**THE TASK:** All lines that hold the string "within" should be copied. Find them in the listing below.

╭──

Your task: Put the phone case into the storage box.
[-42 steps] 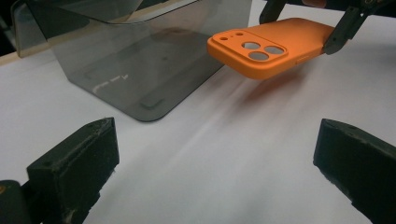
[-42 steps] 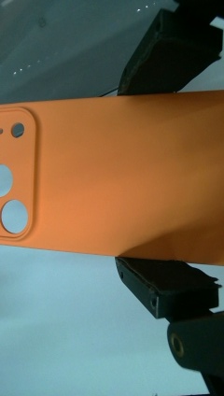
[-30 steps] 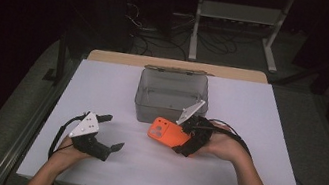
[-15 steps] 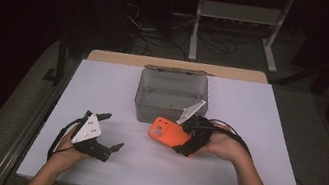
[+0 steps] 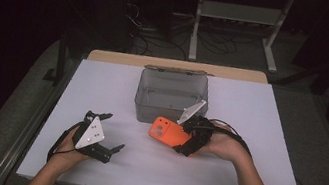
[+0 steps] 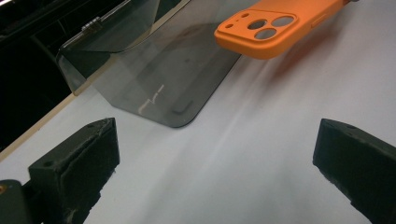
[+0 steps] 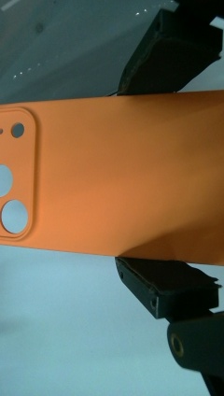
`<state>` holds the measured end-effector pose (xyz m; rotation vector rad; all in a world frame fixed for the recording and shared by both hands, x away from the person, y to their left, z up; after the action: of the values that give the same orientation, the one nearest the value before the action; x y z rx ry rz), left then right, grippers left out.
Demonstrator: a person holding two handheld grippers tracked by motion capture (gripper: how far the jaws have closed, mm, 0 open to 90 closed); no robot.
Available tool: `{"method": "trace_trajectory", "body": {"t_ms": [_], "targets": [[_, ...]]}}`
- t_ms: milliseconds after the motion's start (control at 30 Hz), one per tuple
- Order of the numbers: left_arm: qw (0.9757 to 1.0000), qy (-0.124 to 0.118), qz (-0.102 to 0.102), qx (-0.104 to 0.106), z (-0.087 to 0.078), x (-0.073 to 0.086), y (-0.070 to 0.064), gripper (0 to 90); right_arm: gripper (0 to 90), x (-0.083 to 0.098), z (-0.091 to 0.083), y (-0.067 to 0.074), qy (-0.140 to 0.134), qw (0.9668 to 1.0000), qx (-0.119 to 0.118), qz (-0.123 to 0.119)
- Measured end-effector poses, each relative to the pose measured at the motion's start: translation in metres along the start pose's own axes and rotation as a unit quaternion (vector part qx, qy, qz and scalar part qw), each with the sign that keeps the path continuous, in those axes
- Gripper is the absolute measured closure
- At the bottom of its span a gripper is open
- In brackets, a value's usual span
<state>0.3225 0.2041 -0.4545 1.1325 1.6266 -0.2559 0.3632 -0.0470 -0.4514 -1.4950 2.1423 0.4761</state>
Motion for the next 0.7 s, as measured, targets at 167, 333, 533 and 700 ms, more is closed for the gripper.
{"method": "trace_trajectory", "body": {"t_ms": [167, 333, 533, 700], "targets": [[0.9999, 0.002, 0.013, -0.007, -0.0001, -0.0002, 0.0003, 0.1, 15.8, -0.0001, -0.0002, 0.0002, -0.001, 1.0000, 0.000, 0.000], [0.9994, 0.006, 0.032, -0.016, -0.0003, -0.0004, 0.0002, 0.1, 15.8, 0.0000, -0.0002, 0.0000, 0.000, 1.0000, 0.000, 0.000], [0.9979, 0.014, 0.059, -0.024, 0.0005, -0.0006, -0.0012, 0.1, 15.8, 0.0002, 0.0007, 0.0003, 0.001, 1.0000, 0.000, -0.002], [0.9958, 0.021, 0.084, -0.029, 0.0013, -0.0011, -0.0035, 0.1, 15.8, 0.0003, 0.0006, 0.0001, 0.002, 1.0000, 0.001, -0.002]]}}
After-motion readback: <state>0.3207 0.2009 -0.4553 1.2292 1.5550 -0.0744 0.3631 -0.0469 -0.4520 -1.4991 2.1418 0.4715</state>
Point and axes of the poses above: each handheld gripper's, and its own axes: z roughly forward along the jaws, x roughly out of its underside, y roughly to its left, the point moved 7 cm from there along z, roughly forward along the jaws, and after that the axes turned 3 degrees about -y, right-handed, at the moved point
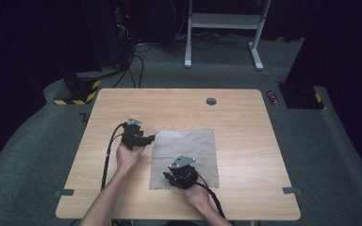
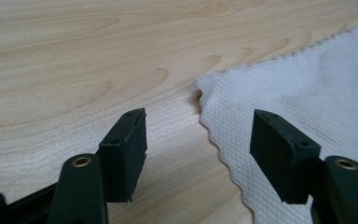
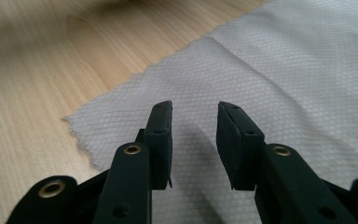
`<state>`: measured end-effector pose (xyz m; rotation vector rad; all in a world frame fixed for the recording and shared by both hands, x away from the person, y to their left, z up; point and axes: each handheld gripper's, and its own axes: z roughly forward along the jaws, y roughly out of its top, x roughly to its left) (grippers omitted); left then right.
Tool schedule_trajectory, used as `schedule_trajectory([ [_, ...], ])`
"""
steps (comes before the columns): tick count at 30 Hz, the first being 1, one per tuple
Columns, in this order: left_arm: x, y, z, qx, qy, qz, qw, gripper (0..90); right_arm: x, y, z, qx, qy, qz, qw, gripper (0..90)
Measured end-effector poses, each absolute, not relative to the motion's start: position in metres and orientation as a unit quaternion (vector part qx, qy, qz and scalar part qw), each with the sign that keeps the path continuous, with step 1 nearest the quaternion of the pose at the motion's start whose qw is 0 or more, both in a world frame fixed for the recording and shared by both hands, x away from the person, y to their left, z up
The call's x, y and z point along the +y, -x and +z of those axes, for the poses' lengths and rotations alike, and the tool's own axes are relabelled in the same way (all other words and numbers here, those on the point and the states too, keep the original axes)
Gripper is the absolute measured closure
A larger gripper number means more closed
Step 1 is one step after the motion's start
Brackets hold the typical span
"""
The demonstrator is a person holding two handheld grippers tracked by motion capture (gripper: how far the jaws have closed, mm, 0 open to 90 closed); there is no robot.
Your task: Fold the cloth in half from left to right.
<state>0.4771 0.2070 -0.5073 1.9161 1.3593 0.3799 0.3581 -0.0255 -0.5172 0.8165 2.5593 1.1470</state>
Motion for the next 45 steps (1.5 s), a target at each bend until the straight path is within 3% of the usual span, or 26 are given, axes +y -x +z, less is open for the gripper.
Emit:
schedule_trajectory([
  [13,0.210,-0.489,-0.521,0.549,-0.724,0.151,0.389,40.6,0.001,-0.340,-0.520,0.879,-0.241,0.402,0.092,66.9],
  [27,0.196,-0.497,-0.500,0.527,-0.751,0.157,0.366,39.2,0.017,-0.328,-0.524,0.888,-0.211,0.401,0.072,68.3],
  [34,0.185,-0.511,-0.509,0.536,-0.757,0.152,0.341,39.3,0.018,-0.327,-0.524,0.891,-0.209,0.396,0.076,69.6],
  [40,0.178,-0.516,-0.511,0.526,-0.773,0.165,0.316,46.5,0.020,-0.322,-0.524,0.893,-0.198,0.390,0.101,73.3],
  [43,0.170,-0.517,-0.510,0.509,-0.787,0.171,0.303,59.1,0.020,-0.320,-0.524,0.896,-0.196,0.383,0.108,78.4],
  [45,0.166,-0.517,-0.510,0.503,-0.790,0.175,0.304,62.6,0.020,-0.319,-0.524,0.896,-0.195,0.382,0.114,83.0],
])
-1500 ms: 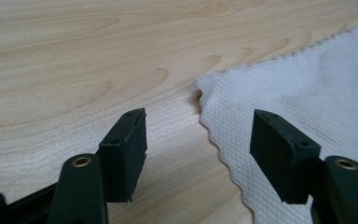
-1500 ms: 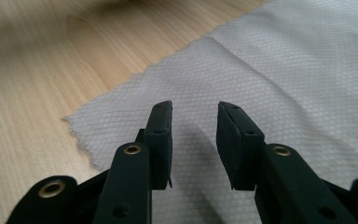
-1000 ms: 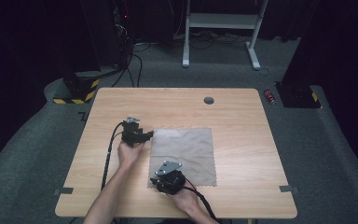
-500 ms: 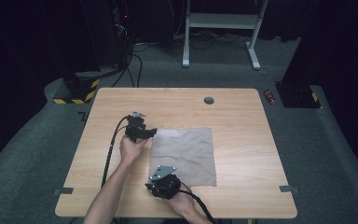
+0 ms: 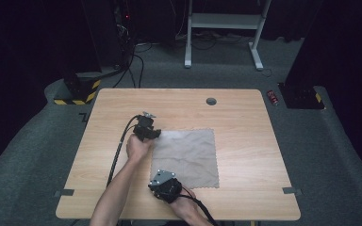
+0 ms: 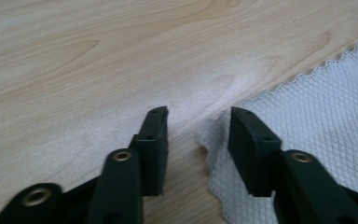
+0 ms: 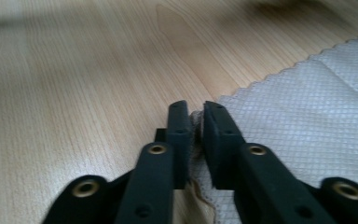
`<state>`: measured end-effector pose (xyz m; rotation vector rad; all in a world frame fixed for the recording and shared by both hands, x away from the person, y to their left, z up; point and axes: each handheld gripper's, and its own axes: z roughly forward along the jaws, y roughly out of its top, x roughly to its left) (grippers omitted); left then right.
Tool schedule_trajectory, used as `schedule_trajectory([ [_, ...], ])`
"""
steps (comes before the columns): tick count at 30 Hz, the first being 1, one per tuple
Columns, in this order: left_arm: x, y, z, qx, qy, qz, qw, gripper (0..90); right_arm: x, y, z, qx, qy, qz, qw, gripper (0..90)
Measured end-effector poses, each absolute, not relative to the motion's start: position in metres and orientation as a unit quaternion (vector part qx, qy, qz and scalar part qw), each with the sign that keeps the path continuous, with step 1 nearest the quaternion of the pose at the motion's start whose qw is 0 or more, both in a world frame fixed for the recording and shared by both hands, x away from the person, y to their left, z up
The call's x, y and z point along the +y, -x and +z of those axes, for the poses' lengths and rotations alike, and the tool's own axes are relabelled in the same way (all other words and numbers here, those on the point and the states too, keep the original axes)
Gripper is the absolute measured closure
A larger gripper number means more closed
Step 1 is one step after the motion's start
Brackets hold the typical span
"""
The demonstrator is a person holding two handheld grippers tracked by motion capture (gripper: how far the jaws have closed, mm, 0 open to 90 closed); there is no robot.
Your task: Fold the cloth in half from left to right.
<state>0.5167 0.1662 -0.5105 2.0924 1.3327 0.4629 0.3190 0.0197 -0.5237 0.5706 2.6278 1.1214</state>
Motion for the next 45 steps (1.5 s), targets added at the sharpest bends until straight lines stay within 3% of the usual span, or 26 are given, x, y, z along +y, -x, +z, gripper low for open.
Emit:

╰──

**EXERCISE SOLUTION:**
Motion for the next 45 steps (1.5 s), a target at each bend until the straight path is within 3% of the usual span, or 26 are given, axes +y -x +z, less is open for the gripper.
Motion for the next 45 steps (1.5 s), targets added at the sharpest bends until straight lines stay within 3% of the usual span, or 26 are given, x, y, z along +y, -x, +z, gripper low for open.

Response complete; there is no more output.